The weather had been terrible shortly after she left, bucketing rain in a huge and unexpected storm, with lots of flooding and — as I’m sure Heather will be pleased to hear — even some large hail. And despite a short respite, during which you probably wouldn’t even have known it had rained, the bad weather kept up into the evening.
My mother no longer has a cell phone, since this is her first week of retirement, and the phone she had belonged to her employer. So I guess it’s good I was home and she was finally able to reach me — this time from the local deli where she got her bagel. I might not have been home until 8 or 9 if I’d gone to work and drinks. The tow truck she’d been waiting on apparently never showed, so I drove over — at best a five-minute drive — and picked her up.
My father got home a little after 7 o’clock and I drove us both over to see if we could jumpstart the car and then, when that failed, if we could finally get a tow truck from AAA to show up. One finally did, after some more phone tag, and we were back home (sans car) around 8:30 tonight. She’ll have to call tomorrow to figure out what needs to be done with it.
Everyone’s okay, which is what matters, but I don’t know about you, but I think I’d prefer boring any day of the week.

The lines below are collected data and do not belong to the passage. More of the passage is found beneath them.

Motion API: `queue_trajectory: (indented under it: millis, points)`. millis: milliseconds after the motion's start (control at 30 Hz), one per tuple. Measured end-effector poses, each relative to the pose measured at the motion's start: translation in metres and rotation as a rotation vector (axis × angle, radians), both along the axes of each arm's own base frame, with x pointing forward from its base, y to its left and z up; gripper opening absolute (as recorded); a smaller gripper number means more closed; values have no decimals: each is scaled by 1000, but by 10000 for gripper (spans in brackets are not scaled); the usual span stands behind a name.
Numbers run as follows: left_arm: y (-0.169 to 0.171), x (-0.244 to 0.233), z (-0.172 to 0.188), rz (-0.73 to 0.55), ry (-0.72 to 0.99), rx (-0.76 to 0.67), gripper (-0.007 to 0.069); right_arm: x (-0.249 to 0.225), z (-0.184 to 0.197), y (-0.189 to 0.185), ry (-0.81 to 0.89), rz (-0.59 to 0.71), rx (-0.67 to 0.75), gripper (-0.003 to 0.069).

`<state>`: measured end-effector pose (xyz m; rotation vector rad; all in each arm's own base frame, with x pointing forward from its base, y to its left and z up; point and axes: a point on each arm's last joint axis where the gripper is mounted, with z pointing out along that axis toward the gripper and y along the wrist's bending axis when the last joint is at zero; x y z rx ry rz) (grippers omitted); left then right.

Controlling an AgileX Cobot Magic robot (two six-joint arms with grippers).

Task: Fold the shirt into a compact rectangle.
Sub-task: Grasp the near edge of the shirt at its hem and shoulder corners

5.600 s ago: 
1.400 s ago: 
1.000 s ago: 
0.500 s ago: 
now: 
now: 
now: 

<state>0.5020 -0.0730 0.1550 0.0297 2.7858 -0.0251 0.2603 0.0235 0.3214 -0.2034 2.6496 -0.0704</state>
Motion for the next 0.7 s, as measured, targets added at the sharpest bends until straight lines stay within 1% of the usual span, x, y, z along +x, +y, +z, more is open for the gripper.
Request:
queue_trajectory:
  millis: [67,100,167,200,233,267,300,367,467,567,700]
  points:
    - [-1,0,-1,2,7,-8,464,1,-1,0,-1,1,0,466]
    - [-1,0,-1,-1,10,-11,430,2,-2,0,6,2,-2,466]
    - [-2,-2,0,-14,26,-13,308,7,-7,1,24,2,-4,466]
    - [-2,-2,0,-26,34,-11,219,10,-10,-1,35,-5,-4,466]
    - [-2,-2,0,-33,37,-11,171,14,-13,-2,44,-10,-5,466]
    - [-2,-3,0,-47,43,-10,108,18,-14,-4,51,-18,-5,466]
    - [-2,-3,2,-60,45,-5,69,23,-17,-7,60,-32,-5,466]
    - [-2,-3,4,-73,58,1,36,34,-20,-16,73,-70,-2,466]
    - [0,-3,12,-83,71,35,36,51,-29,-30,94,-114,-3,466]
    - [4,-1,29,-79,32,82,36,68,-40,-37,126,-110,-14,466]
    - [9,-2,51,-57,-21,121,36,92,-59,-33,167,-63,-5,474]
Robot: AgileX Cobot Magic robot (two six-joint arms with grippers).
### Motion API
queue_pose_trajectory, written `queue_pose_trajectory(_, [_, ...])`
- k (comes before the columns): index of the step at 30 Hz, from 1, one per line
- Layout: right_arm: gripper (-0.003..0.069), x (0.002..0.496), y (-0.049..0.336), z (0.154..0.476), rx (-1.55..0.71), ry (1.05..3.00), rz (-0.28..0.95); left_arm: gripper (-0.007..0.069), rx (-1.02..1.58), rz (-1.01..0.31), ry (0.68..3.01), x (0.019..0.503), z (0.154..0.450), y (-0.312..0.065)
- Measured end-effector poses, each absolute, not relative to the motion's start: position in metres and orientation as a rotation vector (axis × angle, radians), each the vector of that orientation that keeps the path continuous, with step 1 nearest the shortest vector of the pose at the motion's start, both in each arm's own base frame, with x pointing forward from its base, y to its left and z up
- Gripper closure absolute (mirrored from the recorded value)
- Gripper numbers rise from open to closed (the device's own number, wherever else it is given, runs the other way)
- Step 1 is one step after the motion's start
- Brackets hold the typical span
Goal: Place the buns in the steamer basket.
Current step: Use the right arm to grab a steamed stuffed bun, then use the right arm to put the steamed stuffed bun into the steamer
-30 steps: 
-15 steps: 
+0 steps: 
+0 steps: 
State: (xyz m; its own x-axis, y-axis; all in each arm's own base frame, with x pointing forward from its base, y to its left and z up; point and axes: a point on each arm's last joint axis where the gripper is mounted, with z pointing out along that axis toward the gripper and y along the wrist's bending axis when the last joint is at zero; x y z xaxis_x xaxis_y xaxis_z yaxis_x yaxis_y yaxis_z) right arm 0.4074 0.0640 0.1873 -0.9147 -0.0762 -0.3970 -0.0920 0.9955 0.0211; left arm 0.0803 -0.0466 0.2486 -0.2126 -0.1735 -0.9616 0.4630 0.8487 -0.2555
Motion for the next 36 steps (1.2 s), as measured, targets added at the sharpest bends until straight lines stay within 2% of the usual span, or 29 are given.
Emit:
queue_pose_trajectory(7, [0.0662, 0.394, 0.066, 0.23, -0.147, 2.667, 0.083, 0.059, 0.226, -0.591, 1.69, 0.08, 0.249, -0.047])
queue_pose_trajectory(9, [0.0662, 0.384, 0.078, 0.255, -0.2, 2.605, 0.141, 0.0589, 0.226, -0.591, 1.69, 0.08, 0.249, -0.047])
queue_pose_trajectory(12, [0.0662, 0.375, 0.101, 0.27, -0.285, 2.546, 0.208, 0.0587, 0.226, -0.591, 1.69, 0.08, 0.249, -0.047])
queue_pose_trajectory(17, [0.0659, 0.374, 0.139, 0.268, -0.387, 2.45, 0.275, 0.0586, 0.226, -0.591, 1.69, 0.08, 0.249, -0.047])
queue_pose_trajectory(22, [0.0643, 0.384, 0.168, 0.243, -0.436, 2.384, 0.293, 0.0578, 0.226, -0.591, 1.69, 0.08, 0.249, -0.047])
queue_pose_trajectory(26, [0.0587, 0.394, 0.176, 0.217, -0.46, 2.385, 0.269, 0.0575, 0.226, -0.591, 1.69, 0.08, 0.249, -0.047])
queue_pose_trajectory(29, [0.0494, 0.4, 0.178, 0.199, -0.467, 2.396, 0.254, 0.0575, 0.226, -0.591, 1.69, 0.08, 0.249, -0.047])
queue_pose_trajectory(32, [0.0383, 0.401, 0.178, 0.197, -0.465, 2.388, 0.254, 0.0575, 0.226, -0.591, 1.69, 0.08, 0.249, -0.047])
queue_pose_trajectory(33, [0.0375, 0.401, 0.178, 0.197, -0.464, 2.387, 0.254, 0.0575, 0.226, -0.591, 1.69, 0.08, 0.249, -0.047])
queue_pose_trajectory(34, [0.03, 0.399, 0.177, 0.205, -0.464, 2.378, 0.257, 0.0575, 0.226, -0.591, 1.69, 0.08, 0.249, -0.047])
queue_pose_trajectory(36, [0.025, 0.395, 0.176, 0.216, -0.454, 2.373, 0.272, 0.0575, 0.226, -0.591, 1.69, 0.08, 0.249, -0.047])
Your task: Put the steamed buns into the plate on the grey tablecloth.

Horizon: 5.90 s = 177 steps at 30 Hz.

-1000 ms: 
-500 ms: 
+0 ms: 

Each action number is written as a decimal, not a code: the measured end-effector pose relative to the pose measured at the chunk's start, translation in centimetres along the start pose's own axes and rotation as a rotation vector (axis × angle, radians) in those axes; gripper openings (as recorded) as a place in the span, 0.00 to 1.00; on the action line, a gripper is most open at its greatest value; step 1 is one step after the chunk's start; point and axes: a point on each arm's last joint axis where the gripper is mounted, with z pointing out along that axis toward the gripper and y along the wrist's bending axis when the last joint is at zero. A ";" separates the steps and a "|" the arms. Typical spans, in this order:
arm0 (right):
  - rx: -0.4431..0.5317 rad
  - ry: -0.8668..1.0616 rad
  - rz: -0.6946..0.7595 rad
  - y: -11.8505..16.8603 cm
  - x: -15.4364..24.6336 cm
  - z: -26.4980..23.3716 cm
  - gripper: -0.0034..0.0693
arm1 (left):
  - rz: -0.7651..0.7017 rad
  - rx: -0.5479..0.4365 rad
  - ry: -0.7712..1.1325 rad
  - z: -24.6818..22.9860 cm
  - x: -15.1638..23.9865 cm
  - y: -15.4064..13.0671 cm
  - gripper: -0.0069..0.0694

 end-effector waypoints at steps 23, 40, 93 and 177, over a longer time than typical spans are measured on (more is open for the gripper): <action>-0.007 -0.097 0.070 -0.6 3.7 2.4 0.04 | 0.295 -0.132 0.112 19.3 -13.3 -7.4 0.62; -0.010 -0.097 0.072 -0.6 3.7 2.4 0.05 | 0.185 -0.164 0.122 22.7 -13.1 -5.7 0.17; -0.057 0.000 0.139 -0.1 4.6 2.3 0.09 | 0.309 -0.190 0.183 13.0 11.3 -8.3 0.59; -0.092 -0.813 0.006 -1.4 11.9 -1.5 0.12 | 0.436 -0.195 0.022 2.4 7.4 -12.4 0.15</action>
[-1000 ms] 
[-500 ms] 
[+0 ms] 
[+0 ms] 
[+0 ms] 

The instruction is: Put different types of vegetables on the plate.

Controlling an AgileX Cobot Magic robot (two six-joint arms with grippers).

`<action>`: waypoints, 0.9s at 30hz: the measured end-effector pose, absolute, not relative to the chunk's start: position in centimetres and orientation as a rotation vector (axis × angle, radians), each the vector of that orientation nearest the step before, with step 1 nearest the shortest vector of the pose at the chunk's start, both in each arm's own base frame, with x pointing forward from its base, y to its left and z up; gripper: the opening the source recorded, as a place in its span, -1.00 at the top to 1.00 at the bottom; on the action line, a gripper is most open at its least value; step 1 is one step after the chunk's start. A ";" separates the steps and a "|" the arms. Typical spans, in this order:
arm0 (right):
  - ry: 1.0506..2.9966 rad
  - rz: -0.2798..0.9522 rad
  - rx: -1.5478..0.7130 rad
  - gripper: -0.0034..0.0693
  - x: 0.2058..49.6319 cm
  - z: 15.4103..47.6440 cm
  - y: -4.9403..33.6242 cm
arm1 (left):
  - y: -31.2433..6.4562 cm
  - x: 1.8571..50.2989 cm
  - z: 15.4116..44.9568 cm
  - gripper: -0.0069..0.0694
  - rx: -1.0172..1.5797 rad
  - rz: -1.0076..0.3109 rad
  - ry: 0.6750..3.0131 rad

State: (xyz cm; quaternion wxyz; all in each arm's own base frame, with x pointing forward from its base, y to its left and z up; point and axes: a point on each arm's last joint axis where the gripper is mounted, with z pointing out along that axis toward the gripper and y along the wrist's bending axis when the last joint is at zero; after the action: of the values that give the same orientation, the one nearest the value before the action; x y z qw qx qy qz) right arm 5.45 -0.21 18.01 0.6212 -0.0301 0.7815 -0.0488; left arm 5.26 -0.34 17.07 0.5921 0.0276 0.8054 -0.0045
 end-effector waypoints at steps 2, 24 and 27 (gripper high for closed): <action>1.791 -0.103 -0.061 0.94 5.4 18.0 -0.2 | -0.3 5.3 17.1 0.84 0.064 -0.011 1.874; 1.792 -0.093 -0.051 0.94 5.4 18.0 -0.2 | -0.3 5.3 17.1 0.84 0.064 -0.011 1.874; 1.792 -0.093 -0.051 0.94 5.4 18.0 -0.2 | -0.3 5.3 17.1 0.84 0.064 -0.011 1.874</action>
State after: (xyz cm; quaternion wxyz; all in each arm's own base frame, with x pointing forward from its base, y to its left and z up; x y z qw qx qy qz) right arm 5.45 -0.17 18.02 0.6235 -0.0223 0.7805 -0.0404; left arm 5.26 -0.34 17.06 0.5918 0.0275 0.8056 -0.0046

Sleepwalk on the wild side
I worked from home today, and then went into Manhattan afterward, which is the exact opposite of how that usually goes. I’d debated just going into the office, and sticking around in the city after that, but the allure of an extra hour or two of sleep in the morning was just too much to pass up.
I went into the city this evening to see Sleepwalk With Me at Symphony Space. I’ve been a fan or director and star Mike Birbiglia’s comedy and appearances on This American Life, and the movie was followed by a short Q&A with him. Both were quite entertaining.